I get that. I think that getting to know juniors outside of work, at a recurring meetup or event, in a setting where you can suss out their motivation level and teachability level, is _a_ way of going about it. That way, if your team is hiring juniors, you have people you have already vetted at the ready.
IMO teachability/curiosity is ultimately orthogonal to the more base question of money-motivation.
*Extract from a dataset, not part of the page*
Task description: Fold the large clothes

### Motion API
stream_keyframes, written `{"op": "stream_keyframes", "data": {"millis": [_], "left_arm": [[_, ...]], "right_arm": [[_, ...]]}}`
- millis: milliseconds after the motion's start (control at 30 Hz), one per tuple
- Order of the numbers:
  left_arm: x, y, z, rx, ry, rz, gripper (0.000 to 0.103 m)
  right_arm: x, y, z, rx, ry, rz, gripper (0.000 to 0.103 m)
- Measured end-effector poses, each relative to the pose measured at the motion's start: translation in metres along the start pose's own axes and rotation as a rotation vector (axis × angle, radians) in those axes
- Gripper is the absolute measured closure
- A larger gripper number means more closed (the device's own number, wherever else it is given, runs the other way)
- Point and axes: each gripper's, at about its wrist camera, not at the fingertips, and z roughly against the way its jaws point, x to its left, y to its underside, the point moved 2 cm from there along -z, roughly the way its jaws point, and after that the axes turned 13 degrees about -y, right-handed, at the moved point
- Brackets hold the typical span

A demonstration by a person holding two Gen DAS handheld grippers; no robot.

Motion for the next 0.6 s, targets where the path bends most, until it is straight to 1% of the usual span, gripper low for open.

In a previous role I was a principal IC trying to mentor someone who had somehow been promoted up to senior but was still regularly turning in code for review that I wouldn't have expected from an intern— it was an exhausting, mind-numbing process trying to develop some sense of engineering taste in this person, and all of this was before LLMs. This person was definitely not just there for the money; they really looked up to the top-level engineers at our org and aspired to be be there, but everything just came across as extremely shallow, like engineering cosplay: every design review or bit of feedback was soundbites from a how-to-code TED talk or something. Lots of regurgitated phrases about writing code to be "maintainable" or "elegant" but no in-the-bones feeling about what any of that actually meant.
Anyway, I think a person like this is probably maximally susceptible to the fawning ego-strokes that an AI companion delivers alongside its suggestions; I think I ultimately fear that combination more than I fear a straight up mercenary for whom it's a clear transaction of money -> code.